## [What to produce]
Reproduce all of the data, making sure that no line differs from the original.

Saved entries
+ + + +

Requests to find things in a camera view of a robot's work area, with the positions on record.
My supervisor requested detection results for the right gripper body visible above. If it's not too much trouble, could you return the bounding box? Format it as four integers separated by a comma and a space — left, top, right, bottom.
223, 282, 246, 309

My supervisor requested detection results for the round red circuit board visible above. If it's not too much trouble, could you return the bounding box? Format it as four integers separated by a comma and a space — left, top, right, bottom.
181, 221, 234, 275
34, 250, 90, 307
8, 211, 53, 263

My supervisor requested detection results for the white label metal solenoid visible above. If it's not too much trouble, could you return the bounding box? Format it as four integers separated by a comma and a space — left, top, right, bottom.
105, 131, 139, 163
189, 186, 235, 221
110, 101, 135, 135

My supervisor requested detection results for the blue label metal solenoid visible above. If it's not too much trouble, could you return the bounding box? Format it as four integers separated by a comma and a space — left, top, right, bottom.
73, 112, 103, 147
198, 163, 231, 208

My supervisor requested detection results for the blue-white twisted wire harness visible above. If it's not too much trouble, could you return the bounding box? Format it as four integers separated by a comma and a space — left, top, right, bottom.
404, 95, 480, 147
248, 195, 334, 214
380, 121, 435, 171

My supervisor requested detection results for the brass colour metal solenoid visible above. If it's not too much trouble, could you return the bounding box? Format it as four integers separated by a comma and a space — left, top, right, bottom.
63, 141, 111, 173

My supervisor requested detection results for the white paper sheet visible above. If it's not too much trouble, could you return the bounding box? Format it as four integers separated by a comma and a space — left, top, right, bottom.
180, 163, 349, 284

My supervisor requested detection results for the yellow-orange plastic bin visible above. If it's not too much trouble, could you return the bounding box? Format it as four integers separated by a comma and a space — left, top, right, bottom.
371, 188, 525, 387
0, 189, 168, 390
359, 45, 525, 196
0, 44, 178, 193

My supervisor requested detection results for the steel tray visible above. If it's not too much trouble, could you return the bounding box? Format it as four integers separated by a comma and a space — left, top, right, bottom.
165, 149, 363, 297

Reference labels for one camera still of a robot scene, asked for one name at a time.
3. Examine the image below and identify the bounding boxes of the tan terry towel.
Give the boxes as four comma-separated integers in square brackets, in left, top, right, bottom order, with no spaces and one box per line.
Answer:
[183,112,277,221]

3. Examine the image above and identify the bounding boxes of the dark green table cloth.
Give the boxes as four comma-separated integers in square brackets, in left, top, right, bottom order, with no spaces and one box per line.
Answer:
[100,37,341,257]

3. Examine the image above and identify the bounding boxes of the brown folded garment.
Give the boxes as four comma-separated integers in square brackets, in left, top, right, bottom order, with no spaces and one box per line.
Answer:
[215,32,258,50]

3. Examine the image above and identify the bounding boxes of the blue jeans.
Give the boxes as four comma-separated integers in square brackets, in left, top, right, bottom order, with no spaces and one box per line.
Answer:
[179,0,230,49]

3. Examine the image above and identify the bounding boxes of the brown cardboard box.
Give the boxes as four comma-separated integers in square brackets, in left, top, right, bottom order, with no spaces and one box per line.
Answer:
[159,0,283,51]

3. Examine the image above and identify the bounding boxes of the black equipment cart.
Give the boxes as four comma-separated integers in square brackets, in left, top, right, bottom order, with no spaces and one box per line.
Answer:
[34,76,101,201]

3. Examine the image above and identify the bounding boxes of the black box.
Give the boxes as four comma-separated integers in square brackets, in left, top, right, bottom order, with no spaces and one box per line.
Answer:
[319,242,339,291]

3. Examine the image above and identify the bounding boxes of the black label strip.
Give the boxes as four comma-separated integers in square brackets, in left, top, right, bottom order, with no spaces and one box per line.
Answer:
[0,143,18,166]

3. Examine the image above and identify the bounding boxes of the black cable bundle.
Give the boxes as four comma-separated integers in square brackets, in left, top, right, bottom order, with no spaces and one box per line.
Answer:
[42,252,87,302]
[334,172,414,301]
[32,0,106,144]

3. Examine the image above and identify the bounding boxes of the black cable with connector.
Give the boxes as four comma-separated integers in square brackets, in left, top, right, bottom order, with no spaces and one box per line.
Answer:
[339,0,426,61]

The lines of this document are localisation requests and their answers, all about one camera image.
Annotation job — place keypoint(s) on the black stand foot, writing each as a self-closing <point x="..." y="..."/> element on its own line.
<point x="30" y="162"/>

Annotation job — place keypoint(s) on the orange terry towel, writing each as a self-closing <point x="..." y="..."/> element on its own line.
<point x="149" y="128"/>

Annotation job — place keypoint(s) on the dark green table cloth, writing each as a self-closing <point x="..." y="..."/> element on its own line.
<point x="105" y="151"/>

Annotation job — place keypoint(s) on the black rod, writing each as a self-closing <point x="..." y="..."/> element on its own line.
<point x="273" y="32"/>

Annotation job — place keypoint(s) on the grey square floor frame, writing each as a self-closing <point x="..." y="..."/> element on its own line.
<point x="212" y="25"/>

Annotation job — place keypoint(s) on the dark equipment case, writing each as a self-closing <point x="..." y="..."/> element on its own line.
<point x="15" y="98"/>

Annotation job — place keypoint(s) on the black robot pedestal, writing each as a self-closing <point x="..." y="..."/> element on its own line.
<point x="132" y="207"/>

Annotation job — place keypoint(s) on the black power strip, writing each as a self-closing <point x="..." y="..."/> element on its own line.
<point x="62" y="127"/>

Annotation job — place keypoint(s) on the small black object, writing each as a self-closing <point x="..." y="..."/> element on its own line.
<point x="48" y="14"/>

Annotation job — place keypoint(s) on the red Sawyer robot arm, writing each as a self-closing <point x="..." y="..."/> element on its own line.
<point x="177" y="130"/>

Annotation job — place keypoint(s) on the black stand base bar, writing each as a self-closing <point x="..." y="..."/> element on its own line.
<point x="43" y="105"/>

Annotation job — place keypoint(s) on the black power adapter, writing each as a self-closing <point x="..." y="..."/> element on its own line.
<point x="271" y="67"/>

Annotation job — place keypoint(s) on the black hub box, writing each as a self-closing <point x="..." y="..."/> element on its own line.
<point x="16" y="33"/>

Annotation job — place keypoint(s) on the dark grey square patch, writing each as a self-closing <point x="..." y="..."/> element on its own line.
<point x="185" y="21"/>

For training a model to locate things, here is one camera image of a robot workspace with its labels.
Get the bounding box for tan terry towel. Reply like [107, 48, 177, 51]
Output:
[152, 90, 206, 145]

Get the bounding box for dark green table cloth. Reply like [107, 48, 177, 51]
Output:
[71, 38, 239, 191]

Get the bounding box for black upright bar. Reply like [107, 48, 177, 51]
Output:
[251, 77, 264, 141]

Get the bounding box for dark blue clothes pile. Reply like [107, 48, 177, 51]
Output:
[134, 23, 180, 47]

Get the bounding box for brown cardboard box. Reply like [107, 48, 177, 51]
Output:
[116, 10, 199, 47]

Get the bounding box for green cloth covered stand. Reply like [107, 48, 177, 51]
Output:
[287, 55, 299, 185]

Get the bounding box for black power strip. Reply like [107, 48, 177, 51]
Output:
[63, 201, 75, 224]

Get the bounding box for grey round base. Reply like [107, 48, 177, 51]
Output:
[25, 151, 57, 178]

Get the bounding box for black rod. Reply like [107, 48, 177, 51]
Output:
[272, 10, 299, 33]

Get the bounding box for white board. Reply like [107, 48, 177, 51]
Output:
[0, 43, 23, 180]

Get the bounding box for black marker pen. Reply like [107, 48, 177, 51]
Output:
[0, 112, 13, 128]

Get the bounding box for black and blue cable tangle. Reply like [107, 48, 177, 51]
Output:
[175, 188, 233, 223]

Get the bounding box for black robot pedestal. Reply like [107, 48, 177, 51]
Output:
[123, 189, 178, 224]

+ + + +

## [Answer]
Requests to find things in a camera view of a robot's work area, with the positions on record.
My supervisor requested detection results for the right gripper body visible above. If it's not too much trouble, could you return the bounding box? Format it as four integers separated by a comma and a space — left, top, right, bottom.
223, 282, 246, 309

My supervisor requested detection results for the round red circuit board visible above. If it's not too much trouble, could you return the bounding box? Format it as four integers separated by a comma and a space — left, top, right, bottom.
181, 221, 234, 275
34, 250, 90, 307
8, 211, 53, 263

My supervisor requested detection results for the white label metal solenoid visible above. If it's not too much trouble, could you return the bounding box? Format it as four integers separated by a comma and a space — left, top, right, bottom.
105, 131, 139, 163
189, 186, 235, 221
110, 101, 135, 135

My supervisor requested detection results for the blue label metal solenoid visible above. If it's not too much trouble, could you return the bounding box? Format it as four integers separated by a comma and a space — left, top, right, bottom.
73, 112, 103, 147
198, 163, 231, 208

My supervisor requested detection results for the blue-white twisted wire harness visible above. If it's not too much trouble, could you return the bounding box? Format it as four integers separated by a comma and a space — left, top, right, bottom.
404, 95, 480, 147
248, 195, 334, 214
380, 121, 435, 171

My supervisor requested detection results for the brass colour metal solenoid visible above. If it's not too much trouble, could you return the bounding box? Format it as four integers separated by a comma and a space — left, top, right, bottom.
63, 141, 111, 173

My supervisor requested detection results for the white paper sheet visible above. If it's not too much trouble, could you return the bounding box? Format it as four integers separated by a comma and a space — left, top, right, bottom.
180, 163, 349, 284

My supervisor requested detection results for the yellow-orange plastic bin visible above. If it's not too much trouble, could you return the bounding box? Format it as four integers separated by a comma and a space — left, top, right, bottom.
371, 188, 525, 387
0, 189, 168, 390
359, 45, 525, 196
0, 44, 178, 193

My supervisor requested detection results for the steel tray visible above. If it's not too much trouble, could you return the bounding box? Format it as four integers separated by a comma and a space — left, top, right, bottom.
165, 149, 363, 297

Reference labels for one camera still of a robot scene, asked for one name at a time.
3. Examine the image below and identify the bounding boxes of the tan terry towel.
Give the boxes as four comma-separated integers in square brackets, in left, top, right, bottom order, with no spaces and one box per line.
Answer:
[183,112,277,221]

3. Examine the image above and identify the bounding boxes of the dark green table cloth.
Give the boxes as four comma-separated integers in square brackets, in left, top, right, bottom order, with no spaces and one box per line.
Answer:
[100,37,341,257]

3. Examine the image above and identify the bounding boxes of the brown folded garment.
Give the boxes as four comma-separated integers in square brackets, in left, top, right, bottom order, with no spaces and one box per line.
Answer:
[215,32,258,50]

3. Examine the image above and identify the bounding boxes of the blue jeans.
Give the boxes as four comma-separated integers in square brackets, in left, top, right, bottom order, with no spaces and one box per line.
Answer:
[179,0,230,49]

3. Examine the image above and identify the bounding boxes of the brown cardboard box.
Give the boxes as four comma-separated integers in square brackets, in left, top, right, bottom order, with no spaces and one box per line.
Answer:
[159,0,283,51]

3. Examine the image above and identify the bounding boxes of the black equipment cart.
Give the boxes as four comma-separated integers in square brackets, in left, top, right, bottom order, with no spaces and one box per line.
Answer:
[34,76,101,201]

3. Examine the image above and identify the bounding boxes of the black box.
Give the boxes as four comma-separated integers in square brackets, in left, top, right, bottom order, with no spaces and one box per line.
Answer:
[319,242,339,291]

3. Examine the image above and identify the bounding boxes of the black label strip.
Give the boxes as four comma-separated integers in square brackets, in left, top, right, bottom order, with no spaces and one box per line.
Answer:
[0,143,18,166]

3. Examine the image above and identify the bounding boxes of the black cable bundle.
Give the boxes as four comma-separated integers in square brackets, in left, top, right, bottom order, with no spaces and one box per line.
Answer:
[42,252,87,302]
[334,172,414,301]
[32,0,106,144]

3. Examine the image above and identify the bounding boxes of the black cable with connector.
Give the boxes as four comma-separated integers in square brackets, in left, top, right, bottom order, with no spaces and one box per line.
Answer:
[339,0,426,61]

The lines of this document are localisation requests and their answers, all about one camera image.
Annotation job — place keypoint(s) on the black stand foot, writing each as a self-closing <point x="..." y="..."/> element on its own line.
<point x="30" y="162"/>

Annotation job — place keypoint(s) on the orange terry towel, writing each as a self-closing <point x="..." y="..."/> element on its own line.
<point x="149" y="128"/>

Annotation job — place keypoint(s) on the dark green table cloth, writing each as a self-closing <point x="..." y="..."/> element on its own line.
<point x="105" y="151"/>

Annotation job — place keypoint(s) on the black rod, writing each as a self-closing <point x="..." y="..."/> element on its own line.
<point x="273" y="32"/>

Annotation job — place keypoint(s) on the grey square floor frame, writing each as a self-closing <point x="..." y="..."/> element on its own line.
<point x="212" y="25"/>

Annotation job — place keypoint(s) on the dark equipment case, writing each as a self-closing <point x="..." y="..."/> element on its own line.
<point x="15" y="98"/>

Annotation job — place keypoint(s) on the black robot pedestal, writing each as a self-closing <point x="..." y="..."/> element on its own line.
<point x="132" y="207"/>

Annotation job — place keypoint(s) on the black power strip, writing each as a self-closing <point x="..." y="..."/> element on its own line.
<point x="62" y="127"/>

Annotation job — place keypoint(s) on the small black object, writing each as a self-closing <point x="..." y="..."/> element on its own line.
<point x="48" y="14"/>

Annotation job — place keypoint(s) on the red Sawyer robot arm, writing each as a self-closing <point x="..." y="..."/> element on its own line.
<point x="177" y="130"/>

Annotation job — place keypoint(s) on the black stand base bar, writing each as a self-closing <point x="..." y="..."/> element on its own line.
<point x="43" y="105"/>

Annotation job — place keypoint(s) on the black power adapter, writing each as a self-closing <point x="..." y="..."/> element on its own line.
<point x="271" y="67"/>

Annotation job — place keypoint(s) on the black hub box, writing each as a self-closing <point x="..." y="..."/> element on its own line.
<point x="16" y="33"/>

Annotation job — place keypoint(s) on the dark grey square patch, writing each as a self-closing <point x="..." y="..."/> element on its own line.
<point x="185" y="21"/>

For training a model to locate things, here is one camera image of a robot workspace with its labels.
Get the bounding box for tan terry towel. Reply like [107, 48, 177, 51]
Output:
[152, 90, 206, 145]

Get the bounding box for dark green table cloth. Reply like [107, 48, 177, 51]
Output:
[71, 38, 239, 191]

Get the bounding box for black upright bar. Reply like [107, 48, 177, 51]
Output:
[251, 77, 264, 141]

Get the bounding box for dark blue clothes pile. Reply like [107, 48, 177, 51]
Output:
[134, 23, 180, 47]

Get the bounding box for brown cardboard box. Reply like [107, 48, 177, 51]
Output:
[116, 10, 199, 47]

Get the bounding box for green cloth covered stand. Reply like [107, 48, 177, 51]
Output:
[287, 55, 299, 185]

Get the bounding box for black power strip. Reply like [107, 48, 177, 51]
Output:
[63, 201, 75, 224]

Get the bounding box for grey round base. Reply like [107, 48, 177, 51]
Output:
[25, 151, 57, 178]

Get the bounding box for black rod. Reply like [107, 48, 177, 51]
Output:
[272, 10, 299, 33]

Get the bounding box for white board. Reply like [107, 48, 177, 51]
Output:
[0, 43, 23, 180]

Get the bounding box for black marker pen. Reply like [107, 48, 177, 51]
Output:
[0, 112, 13, 128]

Get the bounding box for black and blue cable tangle. Reply like [107, 48, 177, 51]
Output:
[175, 188, 233, 223]

Get the bounding box for black robot pedestal. Reply like [107, 48, 177, 51]
Output:
[123, 189, 178, 224]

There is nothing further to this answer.